#### What the exercise asks
Can you restate the lines of the entries below, word for word, from the first one through the line that includes "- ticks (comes"?

(Collected data entries)
--- START ---
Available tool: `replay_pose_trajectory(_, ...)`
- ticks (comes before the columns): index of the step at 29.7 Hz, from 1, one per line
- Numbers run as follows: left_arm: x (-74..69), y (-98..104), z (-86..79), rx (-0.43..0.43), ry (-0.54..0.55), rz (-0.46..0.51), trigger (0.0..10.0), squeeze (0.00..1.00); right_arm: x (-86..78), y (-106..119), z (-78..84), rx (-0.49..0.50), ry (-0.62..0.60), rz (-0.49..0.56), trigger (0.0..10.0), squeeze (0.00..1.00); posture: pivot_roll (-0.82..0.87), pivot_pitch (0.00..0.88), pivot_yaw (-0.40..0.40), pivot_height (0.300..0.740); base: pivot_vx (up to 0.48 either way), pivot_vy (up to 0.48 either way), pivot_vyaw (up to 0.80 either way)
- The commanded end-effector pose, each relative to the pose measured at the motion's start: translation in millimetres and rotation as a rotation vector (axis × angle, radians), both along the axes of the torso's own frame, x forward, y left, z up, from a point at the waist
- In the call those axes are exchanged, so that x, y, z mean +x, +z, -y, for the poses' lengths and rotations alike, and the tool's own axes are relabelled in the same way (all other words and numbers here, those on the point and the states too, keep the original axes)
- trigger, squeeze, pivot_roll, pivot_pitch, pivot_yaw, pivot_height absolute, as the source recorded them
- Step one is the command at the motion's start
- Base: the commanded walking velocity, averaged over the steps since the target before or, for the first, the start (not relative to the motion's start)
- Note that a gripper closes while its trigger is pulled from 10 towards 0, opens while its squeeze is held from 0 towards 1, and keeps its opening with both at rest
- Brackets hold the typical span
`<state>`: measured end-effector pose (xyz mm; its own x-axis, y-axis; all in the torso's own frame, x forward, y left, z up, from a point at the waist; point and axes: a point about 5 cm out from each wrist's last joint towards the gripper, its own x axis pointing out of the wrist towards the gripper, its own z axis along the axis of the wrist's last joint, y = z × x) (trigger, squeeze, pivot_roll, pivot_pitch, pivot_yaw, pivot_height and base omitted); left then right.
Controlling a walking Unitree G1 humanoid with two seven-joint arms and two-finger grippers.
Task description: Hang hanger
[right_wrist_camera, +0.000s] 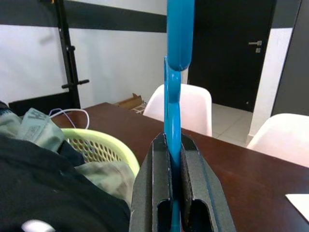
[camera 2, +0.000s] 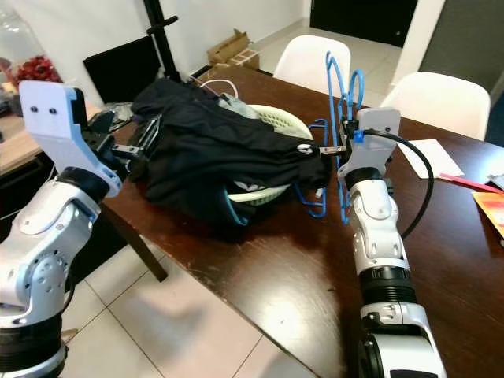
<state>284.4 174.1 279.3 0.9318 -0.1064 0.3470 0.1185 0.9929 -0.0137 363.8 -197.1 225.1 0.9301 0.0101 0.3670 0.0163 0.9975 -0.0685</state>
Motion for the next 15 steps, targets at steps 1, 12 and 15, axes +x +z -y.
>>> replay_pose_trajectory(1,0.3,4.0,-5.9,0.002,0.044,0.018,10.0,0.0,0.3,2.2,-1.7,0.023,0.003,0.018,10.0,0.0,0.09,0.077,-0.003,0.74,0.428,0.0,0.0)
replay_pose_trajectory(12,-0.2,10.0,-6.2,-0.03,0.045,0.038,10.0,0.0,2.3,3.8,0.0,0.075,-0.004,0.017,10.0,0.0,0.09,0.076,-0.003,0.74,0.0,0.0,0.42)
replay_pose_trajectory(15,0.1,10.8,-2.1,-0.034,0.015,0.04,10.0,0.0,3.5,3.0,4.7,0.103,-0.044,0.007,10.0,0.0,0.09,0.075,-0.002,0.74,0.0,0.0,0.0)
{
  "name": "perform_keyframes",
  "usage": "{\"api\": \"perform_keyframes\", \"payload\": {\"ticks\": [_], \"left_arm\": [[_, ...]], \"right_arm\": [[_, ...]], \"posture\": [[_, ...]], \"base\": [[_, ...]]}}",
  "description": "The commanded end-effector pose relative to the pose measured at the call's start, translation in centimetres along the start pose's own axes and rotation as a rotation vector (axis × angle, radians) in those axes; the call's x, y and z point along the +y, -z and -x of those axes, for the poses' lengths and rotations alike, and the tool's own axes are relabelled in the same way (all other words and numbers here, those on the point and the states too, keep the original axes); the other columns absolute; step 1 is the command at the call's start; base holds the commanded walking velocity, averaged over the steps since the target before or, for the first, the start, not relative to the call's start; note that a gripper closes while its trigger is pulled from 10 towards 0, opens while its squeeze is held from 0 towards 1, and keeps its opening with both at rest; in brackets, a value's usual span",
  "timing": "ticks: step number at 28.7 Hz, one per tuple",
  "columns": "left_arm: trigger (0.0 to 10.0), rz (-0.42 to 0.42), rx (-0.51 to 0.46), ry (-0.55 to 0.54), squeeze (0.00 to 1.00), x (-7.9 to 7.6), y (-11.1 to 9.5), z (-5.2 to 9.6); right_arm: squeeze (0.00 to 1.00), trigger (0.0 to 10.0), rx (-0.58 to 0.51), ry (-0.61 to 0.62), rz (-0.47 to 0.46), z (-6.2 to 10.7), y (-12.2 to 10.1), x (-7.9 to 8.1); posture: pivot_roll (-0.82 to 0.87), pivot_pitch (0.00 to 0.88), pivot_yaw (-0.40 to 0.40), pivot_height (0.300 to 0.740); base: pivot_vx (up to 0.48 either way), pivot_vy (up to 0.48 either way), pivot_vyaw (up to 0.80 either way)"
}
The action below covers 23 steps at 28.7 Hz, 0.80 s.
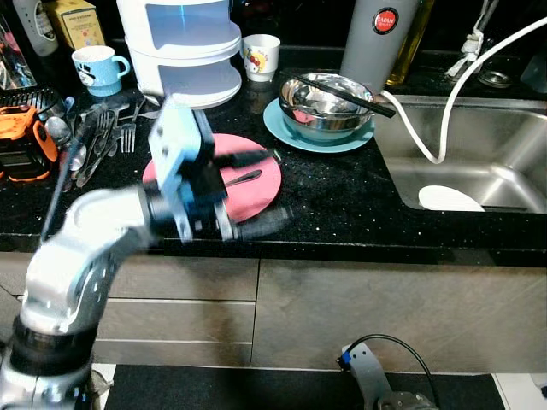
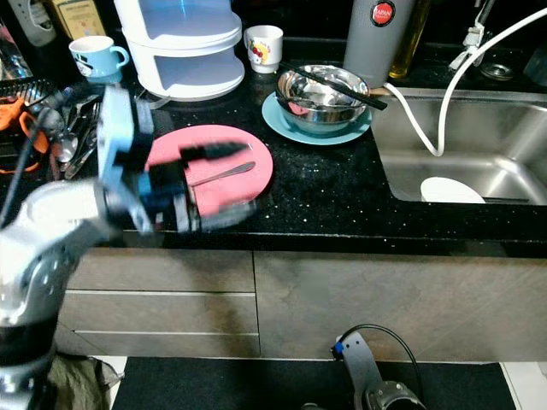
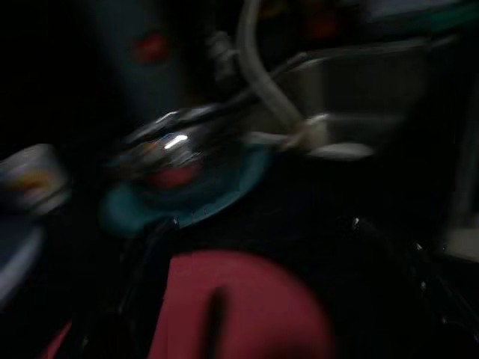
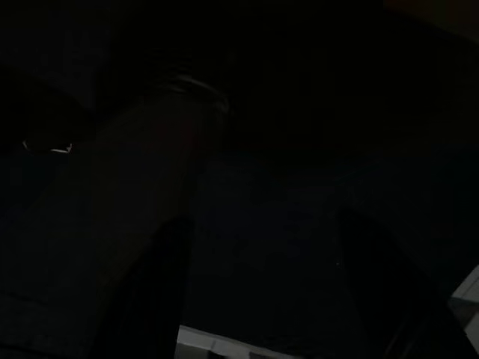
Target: Kitchen organization
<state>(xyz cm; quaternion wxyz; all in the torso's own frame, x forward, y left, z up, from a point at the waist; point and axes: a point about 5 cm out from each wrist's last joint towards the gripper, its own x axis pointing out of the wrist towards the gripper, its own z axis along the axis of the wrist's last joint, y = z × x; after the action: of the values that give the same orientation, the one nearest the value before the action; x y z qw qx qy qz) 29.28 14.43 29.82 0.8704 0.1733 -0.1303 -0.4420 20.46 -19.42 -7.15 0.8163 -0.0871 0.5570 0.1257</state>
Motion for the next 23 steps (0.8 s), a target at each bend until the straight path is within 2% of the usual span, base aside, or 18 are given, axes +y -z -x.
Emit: {"api": "perform_keyframes", "payload": {"ticks": [1,4,7,15,21,23], "left_arm": [[10.0,-0.044,0.099,-0.050,0.00,1.2,1.3,0.4],[10.0,-0.040,0.162,-0.047,0.00,1.6,2.4,0.2],[10.0,-0.027,0.170,-0.048,0.00,1.7,2.6,-0.2],[10.0,0.088,0.273,0.000,0.00,2.2,4.4,-1.1],[10.0,0.204,0.291,0.067,0.00,2.2,4.4,-1.6],[10.0,0.214,0.298,0.085,0.00,2.2,4.4,-1.6]], "right_arm": [[0.00,10.0,0.006,0.005,-0.004,0.0,0.2,0.0],[0.00,10.0,0.005,0.007,0.002,0.0,0.2,0.0],[0.00,10.0,0.005,0.012,0.000,0.0,0.2,-0.1],[0.00,10.0,0.012,0.025,0.000,0.1,0.4,-0.4],[0.00,10.0,0.020,0.032,0.001,0.1,0.7,-0.7],[0.00,10.0,0.021,0.032,0.001,0.1,0.7,-0.7]], "posture": [[0.06,0.111,-0.006,0.740],[0.06,0.113,-0.005,0.740],[0.05,0.114,-0.005,0.740],[0.03,0.125,-0.015,0.740],[0.02,0.137,-0.016,0.740],[0.02,0.138,-0.017,0.740]], "base": [[0.000,0.000,0.00],[0.000,0.000,0.00],[0.000,0.000,0.00],[0.000,0.000,0.00],[0.000,0.000,0.00],[0.000,0.000,0.00]]}}
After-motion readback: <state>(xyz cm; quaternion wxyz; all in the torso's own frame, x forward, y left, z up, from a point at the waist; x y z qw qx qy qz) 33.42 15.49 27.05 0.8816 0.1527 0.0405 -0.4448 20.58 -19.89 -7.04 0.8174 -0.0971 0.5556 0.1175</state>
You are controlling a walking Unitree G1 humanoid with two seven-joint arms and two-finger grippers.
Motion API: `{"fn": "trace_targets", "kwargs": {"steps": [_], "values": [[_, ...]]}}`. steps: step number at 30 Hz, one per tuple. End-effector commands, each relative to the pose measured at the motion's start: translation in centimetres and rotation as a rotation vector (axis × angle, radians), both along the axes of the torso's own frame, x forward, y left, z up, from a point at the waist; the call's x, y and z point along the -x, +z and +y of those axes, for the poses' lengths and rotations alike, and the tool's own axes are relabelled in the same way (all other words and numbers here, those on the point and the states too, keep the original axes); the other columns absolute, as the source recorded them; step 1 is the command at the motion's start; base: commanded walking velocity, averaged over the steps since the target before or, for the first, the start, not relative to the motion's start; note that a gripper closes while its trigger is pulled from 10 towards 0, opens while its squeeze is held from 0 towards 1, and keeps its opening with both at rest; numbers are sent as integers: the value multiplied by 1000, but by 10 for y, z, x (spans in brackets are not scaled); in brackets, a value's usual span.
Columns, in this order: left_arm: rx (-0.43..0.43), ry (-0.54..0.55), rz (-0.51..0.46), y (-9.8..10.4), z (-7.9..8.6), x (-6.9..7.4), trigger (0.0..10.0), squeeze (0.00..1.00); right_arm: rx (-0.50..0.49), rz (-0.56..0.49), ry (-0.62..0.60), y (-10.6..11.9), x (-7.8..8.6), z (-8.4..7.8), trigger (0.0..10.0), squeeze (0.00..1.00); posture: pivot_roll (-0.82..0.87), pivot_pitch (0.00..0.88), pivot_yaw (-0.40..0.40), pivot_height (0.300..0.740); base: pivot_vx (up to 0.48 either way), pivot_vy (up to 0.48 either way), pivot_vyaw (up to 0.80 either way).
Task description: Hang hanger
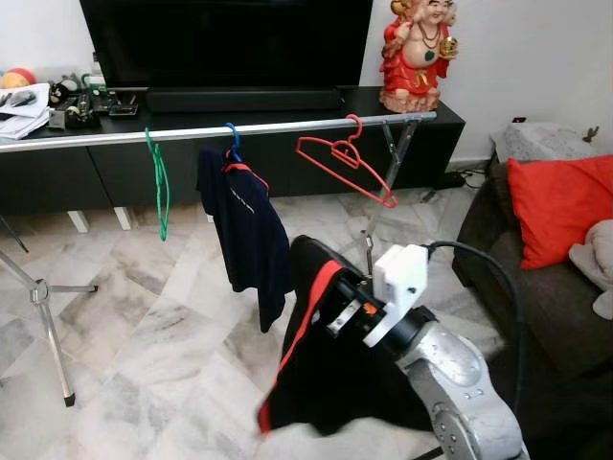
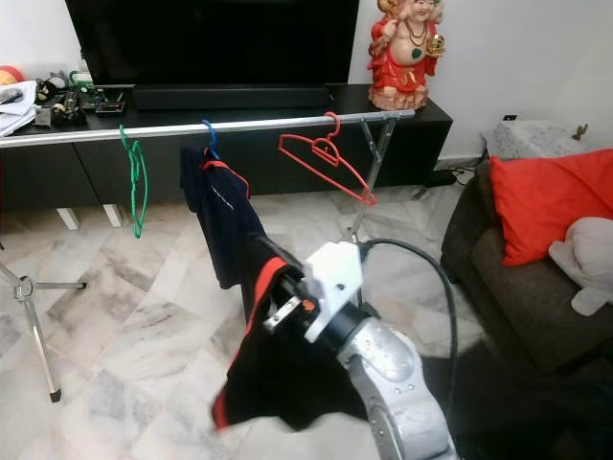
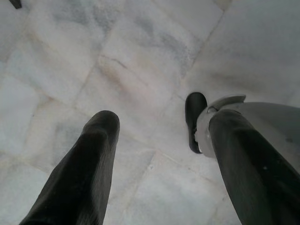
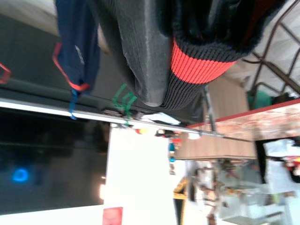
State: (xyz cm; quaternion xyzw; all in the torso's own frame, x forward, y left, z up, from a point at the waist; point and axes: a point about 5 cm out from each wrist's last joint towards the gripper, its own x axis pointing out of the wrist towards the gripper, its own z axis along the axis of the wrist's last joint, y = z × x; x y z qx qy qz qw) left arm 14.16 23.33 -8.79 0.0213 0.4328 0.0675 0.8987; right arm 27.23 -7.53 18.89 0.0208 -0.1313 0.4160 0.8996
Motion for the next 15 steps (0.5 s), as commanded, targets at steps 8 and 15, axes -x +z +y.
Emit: {"fn": "trace_targets", "kwargs": {"steps": [8, 15], "values": [[0, 6, 38, -4, 2, 11, 10000, 0, -20, 100, -194, -16, -21, -19, 10000, 0, -17, 119, -9, 740, 0, 0, 0], [-2, 4, 37, -4, 2, 12, 10000, 0, 59, 445, -655, -80, -43, -74, 10000, 0, -23, 124, -10, 740, 0, 0, 0]]}}
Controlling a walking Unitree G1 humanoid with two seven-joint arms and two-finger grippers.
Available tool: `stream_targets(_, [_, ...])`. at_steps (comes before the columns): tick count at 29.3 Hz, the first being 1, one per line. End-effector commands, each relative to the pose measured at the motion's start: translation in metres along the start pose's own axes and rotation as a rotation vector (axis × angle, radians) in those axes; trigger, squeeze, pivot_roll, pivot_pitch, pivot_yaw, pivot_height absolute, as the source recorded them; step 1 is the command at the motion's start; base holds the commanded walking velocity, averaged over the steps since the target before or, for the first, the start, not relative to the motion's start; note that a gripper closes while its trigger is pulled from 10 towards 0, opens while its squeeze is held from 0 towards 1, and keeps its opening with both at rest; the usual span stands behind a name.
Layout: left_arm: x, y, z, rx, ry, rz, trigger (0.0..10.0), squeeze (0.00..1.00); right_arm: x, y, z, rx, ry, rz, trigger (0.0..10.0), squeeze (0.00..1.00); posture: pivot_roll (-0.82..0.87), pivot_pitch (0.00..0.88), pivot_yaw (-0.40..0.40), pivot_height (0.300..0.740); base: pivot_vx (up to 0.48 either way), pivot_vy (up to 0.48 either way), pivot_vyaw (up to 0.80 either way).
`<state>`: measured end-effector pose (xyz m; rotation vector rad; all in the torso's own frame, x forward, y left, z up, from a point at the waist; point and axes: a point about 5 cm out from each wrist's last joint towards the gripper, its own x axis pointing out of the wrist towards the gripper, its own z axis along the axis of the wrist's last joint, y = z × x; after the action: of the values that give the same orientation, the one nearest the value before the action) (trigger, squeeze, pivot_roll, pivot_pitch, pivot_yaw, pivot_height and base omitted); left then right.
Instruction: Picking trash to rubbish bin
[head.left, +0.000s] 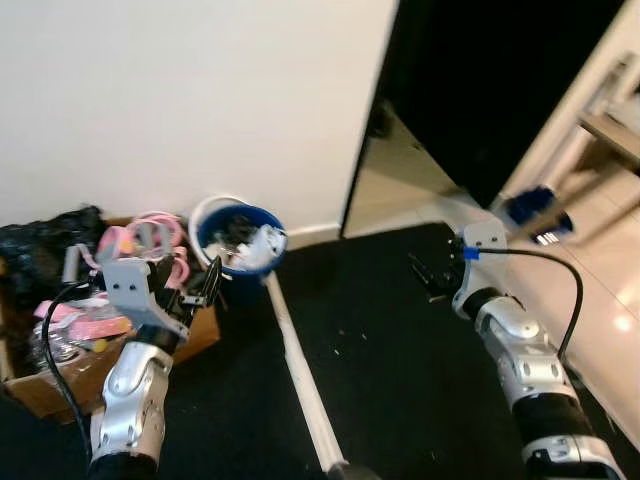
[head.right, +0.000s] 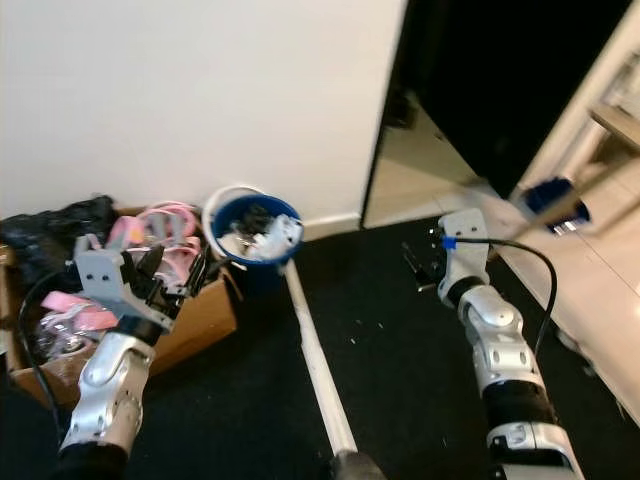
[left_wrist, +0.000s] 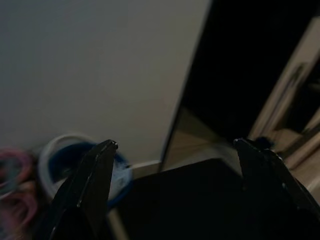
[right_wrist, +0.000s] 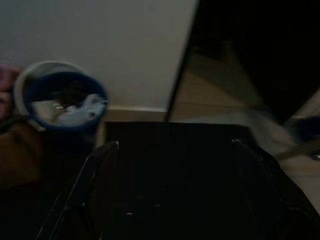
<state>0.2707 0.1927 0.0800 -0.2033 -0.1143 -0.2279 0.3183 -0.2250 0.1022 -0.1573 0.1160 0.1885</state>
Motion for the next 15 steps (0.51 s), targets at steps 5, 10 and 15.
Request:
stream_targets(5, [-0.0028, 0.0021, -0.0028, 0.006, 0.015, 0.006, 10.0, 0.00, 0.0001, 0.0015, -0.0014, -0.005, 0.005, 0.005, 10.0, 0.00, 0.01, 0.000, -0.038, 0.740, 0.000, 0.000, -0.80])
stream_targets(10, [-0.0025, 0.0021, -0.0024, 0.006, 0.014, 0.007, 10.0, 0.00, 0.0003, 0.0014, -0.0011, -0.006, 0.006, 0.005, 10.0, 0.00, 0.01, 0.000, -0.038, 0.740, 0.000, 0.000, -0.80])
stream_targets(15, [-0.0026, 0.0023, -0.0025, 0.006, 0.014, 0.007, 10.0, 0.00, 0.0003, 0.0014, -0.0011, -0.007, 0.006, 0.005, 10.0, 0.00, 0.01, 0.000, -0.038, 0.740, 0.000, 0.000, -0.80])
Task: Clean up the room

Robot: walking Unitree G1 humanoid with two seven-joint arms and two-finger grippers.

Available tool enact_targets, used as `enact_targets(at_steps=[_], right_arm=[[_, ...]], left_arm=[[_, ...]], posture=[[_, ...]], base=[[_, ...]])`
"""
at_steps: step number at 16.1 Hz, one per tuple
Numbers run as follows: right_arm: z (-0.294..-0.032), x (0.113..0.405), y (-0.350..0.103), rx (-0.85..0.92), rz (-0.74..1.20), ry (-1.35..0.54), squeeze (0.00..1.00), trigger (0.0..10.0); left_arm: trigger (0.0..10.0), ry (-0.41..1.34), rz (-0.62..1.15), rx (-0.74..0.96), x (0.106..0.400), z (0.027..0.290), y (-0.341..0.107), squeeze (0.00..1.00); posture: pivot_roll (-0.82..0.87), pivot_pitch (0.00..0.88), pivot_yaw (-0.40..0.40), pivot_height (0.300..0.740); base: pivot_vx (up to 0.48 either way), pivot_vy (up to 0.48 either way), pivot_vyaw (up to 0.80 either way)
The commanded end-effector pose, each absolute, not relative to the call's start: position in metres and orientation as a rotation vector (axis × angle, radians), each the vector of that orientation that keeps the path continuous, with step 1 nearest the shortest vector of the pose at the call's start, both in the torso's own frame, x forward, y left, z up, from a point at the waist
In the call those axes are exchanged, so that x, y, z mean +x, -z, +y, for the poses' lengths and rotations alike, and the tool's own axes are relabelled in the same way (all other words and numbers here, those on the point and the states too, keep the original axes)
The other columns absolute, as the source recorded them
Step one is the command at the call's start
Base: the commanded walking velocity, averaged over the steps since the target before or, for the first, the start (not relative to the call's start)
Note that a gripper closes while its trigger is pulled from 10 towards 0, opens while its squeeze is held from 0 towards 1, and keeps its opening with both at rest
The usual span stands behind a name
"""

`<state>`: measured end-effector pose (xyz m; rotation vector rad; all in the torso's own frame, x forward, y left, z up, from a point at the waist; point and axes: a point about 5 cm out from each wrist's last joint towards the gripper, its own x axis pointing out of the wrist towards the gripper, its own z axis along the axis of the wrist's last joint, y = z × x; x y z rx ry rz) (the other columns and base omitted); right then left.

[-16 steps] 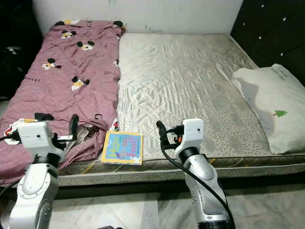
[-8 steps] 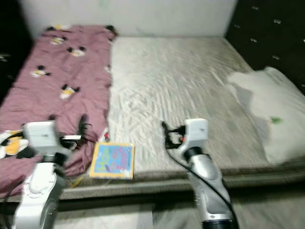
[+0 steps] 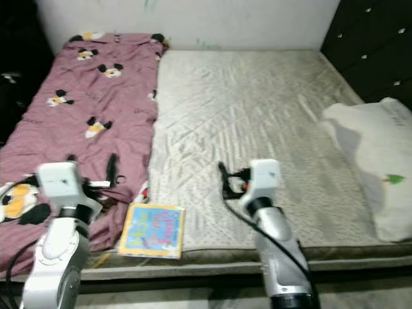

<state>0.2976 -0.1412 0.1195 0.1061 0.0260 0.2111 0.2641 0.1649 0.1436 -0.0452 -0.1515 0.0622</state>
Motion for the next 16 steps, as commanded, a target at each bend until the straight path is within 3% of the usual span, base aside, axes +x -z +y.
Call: enact_targets(at_steps=[1, 8, 10, 13, 16], right_arm=[[-0.134, 0.297, -0.12, 0.12, 0.019, -0.225, 0.0, 10.0], [-0.125, 0.294, -0.105, 0.113, 0.034, -0.226, 0.0, 10.0], [-0.141, 0.309, -0.114, 0.046, 0.008, -0.215, 0.0, 10.0], [-0.159, 0.318, -0.116, 0.005, 0.018, -0.204, 0.0, 10.0], [-0.146, 0.319, -0.113, 0.027, 0.015, -0.207, 0.0, 10.0]], left_arm=[[10.0, -0.081, -0.13, -0.04, 0.263, 0.173, -0.14, 0.0], [10.0, -0.078, -0.126, -0.032, 0.27, 0.178, -0.133, 0.0], [10.0, -0.063, -0.144, -0.064, 0.281, 0.171, -0.139, 0.0], [10.0, -0.098, -0.168, -0.06, 0.28, 0.165, -0.142, 0.0], [10.0, -0.103, -0.178, -0.033, 0.276, 0.17, -0.143, 0.0]], posture=[[0.0, 0.103, -0.01, 0.74], [-0.02, 0.015, 0.009, 0.74], [-0.04, 0.008, -0.014, 0.74], [-0.02, 0.023, -0.052, 0.74], [0.02, 0.054, -0.043, 0.74]], base=[[0.0, 0.48, 0.0], [0.0, 0.48, 0.0], [0.0, 0.48, 0.0], [0.0, 0.0, 0.0], [0.0, 0.0, 0.0]])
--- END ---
#### Task response
Available tool: `replay_pose_trajectory(_, ...)`
- ticks (comes before the columns): index of the step at 29.7 Hz, from 1, one per line

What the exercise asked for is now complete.